There are days when I feel like I can’t make a move without being caught by a sense that there is something else I ought to be doing.  I live in the midst of a tangled and thorny bramble made up of all the conflicting ideas of womanhood I have amassed for myself over the years.  If we find ourselves so ensnared it may be time for some vigorous pruning.  Where can we cut back?  Well for starters we could stop doing things just to keep up with Mrs. Jones.  Too much of our worry arises less from the desire to please ourselves, our families or our God so much as the women in our play group.  Why does the neighbour’s child eat his broccoli???  How come they just picked up their toys without fussing???  What will they think when they see my living room???  Many women feel that to have a good girlfriend and her kids over requires a thorough spring cleaning perhaps begun days in advance.   Heaven forbid anyone knows how you actually keep your house.  The visit should begin with the ritualistic greetings.

“Oh I’m so sorry for the mess.”

“What mess?  You should see my house.”

Then when you do see my house we’ll swap sides and say the same things.  None of us know what the norm should look like so we must carefully hide our own norm in case it falls short.  It is time to declare disarmament and end the cycle of Mutually Assured Embarrassment.  Let’s practice opening the door to a house with some toys on the floor and some dishes in the sink, swallowing our excuses and saying “make yourself comfortable” instead.  Nota bene, if you are indeed the perfect keeper of an immaculate house, please avoid the false modesty that sends the rest of us into spirals of insecurity.  A rule to follow: Apologize not for the speck on your carpet lest you make your sister feel guilty about the log on her own.

Once we’ve cut out the things we worried about simply for appearance’s sake we can focus on ridding ourselves of those which, while worthy, are simply impossible.  I can scrub my kitchen until it shines, but nothing short of a serious injection of cash is going to turn faux wood laminate counters into glistening granite.  Impossible.  I may wish to eat all whole food, organic, fresh from the farmers market.  If only the farmers would market around here.  Impossible.  Somehow I turned out happy, healthy and fit eating normal grocery store foods prepared in an ugly kitchen.  Hopefully my kids can make it too.  Other obstacles may be interior.  I may wish to teach my son trigonometry.  I may also wish trigonometry didn’t exist at all.  That second is more likely to happen than that I will ever ever grasp it well enough to teach it.  Whether a thing is economically, intellectually or just plain physically beyond our reach, no amount of hand wringing will bring it closer.
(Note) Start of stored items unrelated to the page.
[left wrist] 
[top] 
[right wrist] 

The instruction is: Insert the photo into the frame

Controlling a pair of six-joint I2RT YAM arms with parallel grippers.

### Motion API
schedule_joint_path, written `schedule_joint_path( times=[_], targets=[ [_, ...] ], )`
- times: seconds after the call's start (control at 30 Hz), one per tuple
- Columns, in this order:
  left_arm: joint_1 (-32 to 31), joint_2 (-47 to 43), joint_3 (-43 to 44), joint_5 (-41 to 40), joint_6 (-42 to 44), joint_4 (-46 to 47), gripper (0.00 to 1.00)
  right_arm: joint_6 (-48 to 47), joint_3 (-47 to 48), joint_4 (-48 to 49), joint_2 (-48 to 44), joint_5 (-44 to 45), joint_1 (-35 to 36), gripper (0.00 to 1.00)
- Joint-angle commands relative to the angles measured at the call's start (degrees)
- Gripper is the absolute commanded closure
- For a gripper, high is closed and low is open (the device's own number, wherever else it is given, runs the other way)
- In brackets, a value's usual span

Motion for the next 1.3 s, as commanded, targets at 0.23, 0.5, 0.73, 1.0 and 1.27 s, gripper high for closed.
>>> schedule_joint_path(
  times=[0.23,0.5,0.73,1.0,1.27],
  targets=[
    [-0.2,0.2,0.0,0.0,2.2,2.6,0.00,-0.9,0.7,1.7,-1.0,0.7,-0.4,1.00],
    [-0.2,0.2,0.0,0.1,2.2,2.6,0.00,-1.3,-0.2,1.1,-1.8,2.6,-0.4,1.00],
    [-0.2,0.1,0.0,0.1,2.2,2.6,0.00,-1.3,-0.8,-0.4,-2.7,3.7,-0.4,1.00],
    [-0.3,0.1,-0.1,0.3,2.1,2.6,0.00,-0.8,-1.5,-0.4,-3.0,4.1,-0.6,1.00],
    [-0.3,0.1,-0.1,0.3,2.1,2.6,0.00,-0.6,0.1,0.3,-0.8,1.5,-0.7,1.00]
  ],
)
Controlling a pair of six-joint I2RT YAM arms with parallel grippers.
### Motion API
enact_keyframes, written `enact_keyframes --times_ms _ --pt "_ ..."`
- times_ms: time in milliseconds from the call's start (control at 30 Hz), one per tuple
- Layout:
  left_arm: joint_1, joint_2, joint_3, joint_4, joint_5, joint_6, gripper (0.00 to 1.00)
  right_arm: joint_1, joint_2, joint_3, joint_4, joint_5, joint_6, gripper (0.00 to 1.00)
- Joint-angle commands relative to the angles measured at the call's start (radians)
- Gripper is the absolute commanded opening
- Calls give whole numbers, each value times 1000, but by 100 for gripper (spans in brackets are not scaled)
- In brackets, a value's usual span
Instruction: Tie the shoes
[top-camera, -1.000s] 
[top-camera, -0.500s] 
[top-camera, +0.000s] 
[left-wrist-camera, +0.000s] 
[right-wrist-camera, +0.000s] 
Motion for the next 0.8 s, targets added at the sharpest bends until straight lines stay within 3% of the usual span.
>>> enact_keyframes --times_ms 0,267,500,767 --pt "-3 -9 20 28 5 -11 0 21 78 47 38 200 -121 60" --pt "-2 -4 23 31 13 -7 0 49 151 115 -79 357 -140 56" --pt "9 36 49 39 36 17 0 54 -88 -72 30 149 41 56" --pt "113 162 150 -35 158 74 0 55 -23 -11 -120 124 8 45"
Unfortunately, the last step is a little more painful.  Without the distraction of all those unattainable things, we’re left looking squarely in the face of the things we really should be able to do.  I can keep my house tidy, the dishes clean and put away, the floors vacuumed and the laundry folded in the drawers.  I have done it.  Some days I don’t.  Again and again I ask myself why this is so easy for everyone else?  Ah but is it?  Maybe I really have unconsciously bought into the idea that housework is for lazy, stupid, oppressed women.  If they can do it, then surely it is easy.  What evidence do we have that this was ever anything but hard?  Housewives have always had a tough slog of it.  Isn’t that why feminists were trying to liberate them?  Chances are also good that women have always second guessed themselves and wished to do better.  From the crack of dawn until well after dark there is work to be done.  Some tasks are mindless but that doesn’t make them any easier to face every morning; and there are plenty of more artful tasks like cooking, entertaining, teaching, and caring for every need of our loved ones.  Some tasks come naturally to one but challenge another.  Some can be enjoyable while others are pure torture at times.  This is hard work; but it is noble work.  Not everyone can do what we do, and those who can may not always do so flawlessly or gracefully.  The bad news is: nothing but dedication and perseverance is going to get me where I want to be as a wife, mother, and woman, and my work will never be done.  I will always be trying to improve.  But difficult as it may be, it is possible.  After all, I’ve already got my degree in it.



Filed under Motherhood

4 responses to “Caitlin Marchand, BA MRS

  1. WOW. Let no one ever accuse you of “mommy brain!”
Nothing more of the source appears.